Monday, June 11, 2007

The “Greening” of New York City



The “Greening” of New York City

by Richard Wells

Kim Moody From Welfare State to Real Estate: Regime Change in New York City, 1974 to the Present (New Press, 2007)

Much of official New York’s present-day confidence rests on a tidy but triumphant narrative of its recent political past. It goes like this:

In the 60s, the city began to live beyond its means, offering generous wage and benefit packages to unionized workers, and spending too much on welfare and other public services. Its coffers drained, the city by the early 70s had turned to the short-term bond market to cover everyday expenses. Sensing trouble, Wall Street cut the city off. The Feds’ reaction to the city’s pleas for help produced the now iconic Daily News headline, “Ford to City: Drop Dead.” The banker Felix Rohatyn and other civic-minded business leaders stepped to help the city put out the fire now known as the Fiscal Crisis of ’75. Working through independent, state-sanctioned bodies like the Municipal Assistance Corporation (MAC) and the Emergency Financial Control Board (EFCB), Rohatyn and company dramatically cut social spending and reined in the unions. As a result, the city started to get back on its feet.

And what better figure to oversee city’s convalescence than Ed Koch, who, unlike his hapless predecessor Abe Beame, was not a machine Democrat but a known Reformer? From 1977 through 1989, “Ethnic” Ed resuscitated a dying city with combination of tough talk, further belt-tightening, and market-driven development. After the one-term reign of David Dinkins, whose irresoluteness in the face of race riots in Crown Heights symbolized an outdated, weak-kneed liberalism, Brooklyn-born Rudy Giuliani restored order in the city. Concentrating on our “quality of life,” he made it easier for law-abiding New Yorkers to enjoy their revitalized city. In the aftermath of 9/11, self-made man and independent Republican Michael Bloomberg won over the many voters who were alarmed by Rudy’s tough and sometimes divisive tactics but nonetheless pleased with the overall renaissance. Now, with PlaNYC, Bloomberg’s far-sighted blueprint for green development, the city will become larger, yet more economically dynamic and environmentally efficient, over the next 25 years.

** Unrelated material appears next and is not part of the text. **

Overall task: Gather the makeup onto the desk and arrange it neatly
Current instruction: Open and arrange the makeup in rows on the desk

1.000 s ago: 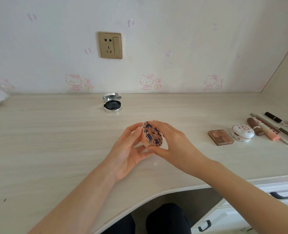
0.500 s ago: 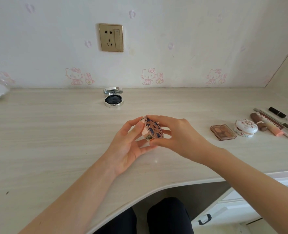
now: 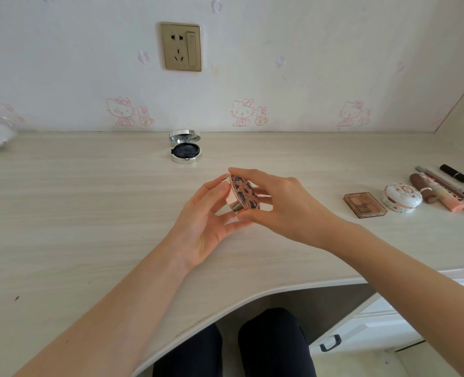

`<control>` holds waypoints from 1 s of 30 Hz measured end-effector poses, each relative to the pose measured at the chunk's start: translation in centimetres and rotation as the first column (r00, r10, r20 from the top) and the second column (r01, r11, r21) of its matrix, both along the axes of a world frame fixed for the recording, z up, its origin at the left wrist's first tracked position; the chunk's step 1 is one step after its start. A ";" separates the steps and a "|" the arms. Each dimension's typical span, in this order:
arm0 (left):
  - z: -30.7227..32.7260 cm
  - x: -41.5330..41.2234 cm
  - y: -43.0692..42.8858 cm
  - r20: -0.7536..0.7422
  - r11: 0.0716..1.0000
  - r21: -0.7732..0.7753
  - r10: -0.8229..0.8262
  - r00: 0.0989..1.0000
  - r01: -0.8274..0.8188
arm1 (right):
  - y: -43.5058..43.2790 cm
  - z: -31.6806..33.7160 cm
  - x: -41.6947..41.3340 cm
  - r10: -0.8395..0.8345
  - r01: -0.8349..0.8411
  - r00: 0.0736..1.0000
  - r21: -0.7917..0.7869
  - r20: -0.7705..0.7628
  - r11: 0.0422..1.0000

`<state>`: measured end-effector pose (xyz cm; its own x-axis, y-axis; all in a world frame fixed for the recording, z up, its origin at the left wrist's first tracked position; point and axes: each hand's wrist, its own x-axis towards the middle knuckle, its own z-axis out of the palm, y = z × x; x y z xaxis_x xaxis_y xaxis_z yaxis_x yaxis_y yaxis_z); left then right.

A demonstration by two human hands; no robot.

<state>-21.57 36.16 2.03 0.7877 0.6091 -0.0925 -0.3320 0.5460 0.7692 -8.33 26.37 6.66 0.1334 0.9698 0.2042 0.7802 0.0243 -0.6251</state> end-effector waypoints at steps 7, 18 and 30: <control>0.0 0.0 0.2 -0.021 0.999 -0.037 0.013 1.000 -0.013 | 0.2 1.4 0.6 0.059 -0.060 0.996 -0.023 -0.060 0.998; -0.3 0.3 -0.1 -0.036 0.999 -0.026 -0.036 0.999 0.035 | 0.1 1.4 2.2 0.009 -0.008 0.983 -0.007 0.181 1.000; -1.4 0.4 -0.1 -0.287 0.696 0.708 0.442 0.850 -0.123 | 0.7 -0.8 3.3 -0.050 0.030 0.919 0.058 0.390 0.998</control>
<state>-21.13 36.02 0.64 0.5471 0.8244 0.1451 0.0455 -0.2024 0.9783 -5.01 27.03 5.84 0.0717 0.9525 0.2960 0.9631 0.0111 -0.2689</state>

So goes the official history. But isn’t this tale of a “revitalized” city, this bandwagon narrative which has made saints out of three out of last four mayors, a selective version of events? What about the devastation caused by the cutbacks, a devastation that in 1976 led Jack Newfield to proclaim, from the pages of the still spunky Village Voice, that a collection of corporate leaders, real estate developers, lobbyists, and government officials—what he and Paul Du Brul dubbed the “permanent government”—had seized power, “made a desert, and called it New York?” Doesn’t this triumphant tale provide a veneer of public-spiritedness as cover for a process of privately dictated economic re-development that has been terribly uneven and unequal?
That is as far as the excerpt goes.